Remarks: The new species Hygrobates intermedius sp. nov. from Jiangxi Province, China is most similar to H. robustipalpis sp. nov. —males of both species are characterized by a slightly dumbbell-shaped genital field. However, in H. intermedius sp. nov. the outline of the male genital field is rather regularly oval, whereas in H. robustipalpis sp. nov. the outline is apple-shaped. Furthermore, in the latter the anterior coxal group is posteriorly wider (Cx-I basal width/Cx-I+II width: robustipalpis male 0.36–0.37, female 0.40; intermedius male 0.34–0.35, female 0.36); the palps (especially P-4) are more compact: P-4 L/H 2.5–2.7 ( robustipalpis male), 2.5–2.6 ( robustipalpis female); 3.0–3.1 ( intermedius male) 3.1 ( intermedius female). Hygrobates robustipalpis sp. nov. (especially the male) is the smallest Lurchibates species so far described: idiosoma L/W 640–670/560–600 ( robustipalpis male); 760–920/580–720 (other species of Lurchibates males). The female of H. intermedius sp. nov. is similar to H. aloisii , especially in the shape of the genital field, as in both species the genital plates are flanking the posterior 2/3 of the genital opening; however, in the latter species the genital plates are anterior more pointed. In H. salamandrarum the genital plates are in the same position as in the two species mentioned before, but this species is characterized by a very broad gnathosoma and a very short P-4: L/H 2.1 ( H. salamandrarum , female); 3.0 ( intermedius sp. nov., female); 3.0–3.2 ( H. aloisii , female).

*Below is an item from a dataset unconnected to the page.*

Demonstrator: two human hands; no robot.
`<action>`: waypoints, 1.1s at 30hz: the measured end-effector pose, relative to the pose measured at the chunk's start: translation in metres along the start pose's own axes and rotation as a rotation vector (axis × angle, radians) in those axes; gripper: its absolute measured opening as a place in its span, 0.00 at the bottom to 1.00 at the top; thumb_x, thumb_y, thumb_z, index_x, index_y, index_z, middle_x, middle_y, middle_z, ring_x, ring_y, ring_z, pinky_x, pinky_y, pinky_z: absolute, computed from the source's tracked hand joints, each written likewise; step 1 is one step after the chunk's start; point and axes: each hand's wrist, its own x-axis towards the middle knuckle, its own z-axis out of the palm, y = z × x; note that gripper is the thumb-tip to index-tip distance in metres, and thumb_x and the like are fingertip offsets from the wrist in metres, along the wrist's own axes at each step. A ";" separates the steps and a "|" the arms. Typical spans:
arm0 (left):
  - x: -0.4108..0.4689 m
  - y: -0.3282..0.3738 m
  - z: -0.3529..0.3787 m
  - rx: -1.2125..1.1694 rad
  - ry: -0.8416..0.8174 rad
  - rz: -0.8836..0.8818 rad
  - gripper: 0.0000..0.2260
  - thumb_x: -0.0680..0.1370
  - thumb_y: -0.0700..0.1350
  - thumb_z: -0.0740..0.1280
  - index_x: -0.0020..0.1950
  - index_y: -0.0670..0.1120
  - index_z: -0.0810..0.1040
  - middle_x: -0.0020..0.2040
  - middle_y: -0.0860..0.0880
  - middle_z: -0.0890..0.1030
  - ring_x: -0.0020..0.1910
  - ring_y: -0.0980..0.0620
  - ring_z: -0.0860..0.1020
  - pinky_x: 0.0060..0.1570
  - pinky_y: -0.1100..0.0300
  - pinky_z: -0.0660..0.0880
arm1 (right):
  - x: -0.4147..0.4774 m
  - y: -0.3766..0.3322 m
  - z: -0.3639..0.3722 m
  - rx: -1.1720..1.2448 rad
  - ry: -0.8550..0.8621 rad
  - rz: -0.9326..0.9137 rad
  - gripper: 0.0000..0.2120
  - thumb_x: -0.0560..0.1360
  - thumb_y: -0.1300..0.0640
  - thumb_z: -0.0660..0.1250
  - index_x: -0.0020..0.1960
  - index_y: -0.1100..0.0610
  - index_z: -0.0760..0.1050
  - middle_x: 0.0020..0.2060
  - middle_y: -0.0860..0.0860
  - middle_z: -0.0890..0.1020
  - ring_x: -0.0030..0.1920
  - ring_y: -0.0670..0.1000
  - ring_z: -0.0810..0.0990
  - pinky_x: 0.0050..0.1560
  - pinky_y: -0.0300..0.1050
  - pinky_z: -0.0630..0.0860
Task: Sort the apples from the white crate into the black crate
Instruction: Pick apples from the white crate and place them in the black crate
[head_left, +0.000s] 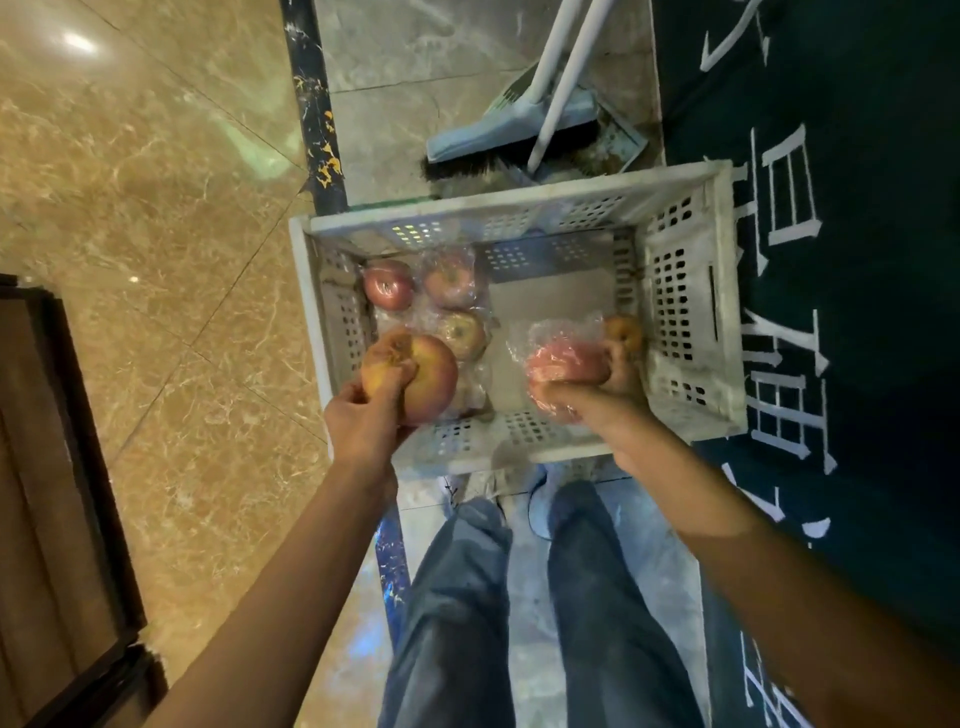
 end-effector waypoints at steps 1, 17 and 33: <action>0.014 -0.007 0.005 -0.005 0.014 -0.008 0.15 0.73 0.43 0.71 0.57 0.40 0.75 0.48 0.43 0.79 0.43 0.49 0.80 0.38 0.60 0.80 | 0.019 0.008 0.004 -0.066 -0.003 0.011 0.34 0.61 0.60 0.78 0.60 0.48 0.64 0.54 0.46 0.72 0.56 0.52 0.74 0.60 0.58 0.75; 0.186 -0.125 0.047 -0.209 0.154 -0.088 0.13 0.74 0.49 0.69 0.56 0.48 0.73 0.50 0.48 0.78 0.46 0.54 0.78 0.40 0.60 0.79 | 0.228 0.152 0.078 -0.971 -0.174 -0.249 0.41 0.62 0.43 0.76 0.67 0.55 0.62 0.62 0.60 0.71 0.59 0.62 0.73 0.57 0.54 0.73; 0.191 -0.137 0.043 -0.204 0.144 -0.075 0.06 0.73 0.48 0.69 0.45 0.51 0.72 0.52 0.48 0.77 0.55 0.51 0.78 0.39 0.62 0.79 | 0.231 0.165 0.079 -1.103 -0.208 -0.195 0.44 0.63 0.46 0.77 0.72 0.50 0.58 0.70 0.58 0.61 0.70 0.62 0.61 0.64 0.54 0.68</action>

As mentioned before, H. robustipalpis sp. nov., the smallest species described so far, is characterized by the combination of it’s dumbbell-shaped genital field, relatively compact palps and a dense, rather large denticle field ventrally at P-3 (as well as relatively many denticles ventrally at P-2); the female is separated from those of the other species of the subgenus mainly by it’s typical palp (similar to the male—compact P-4 (L/H 2.5–2.6), large strong claws and large pointed basal cone at P-5, dense field of denticles at P-3) and relatively large, broad genital plates larger than the genital opening.

Hygrobates pilosus sp. nov. is mainly characterized by the very characteristic male genital field—it’s wing-like shape and large number of setae is clearly separating the species from all other so far described ones; the anterior coxal group (with the pointed, narrow posterior margin) is slightly similar to H. forcipifer , however it’s rectangular Cx-IV, and especially the shape of the genital field, are clearly separating H. pilosus sp. nov. from the latter.

There are also obvious differences in the shape of the genital skeleton, with regard to the poor conditions of this structure in most preparations so far these are not used systematically in the separation of the species.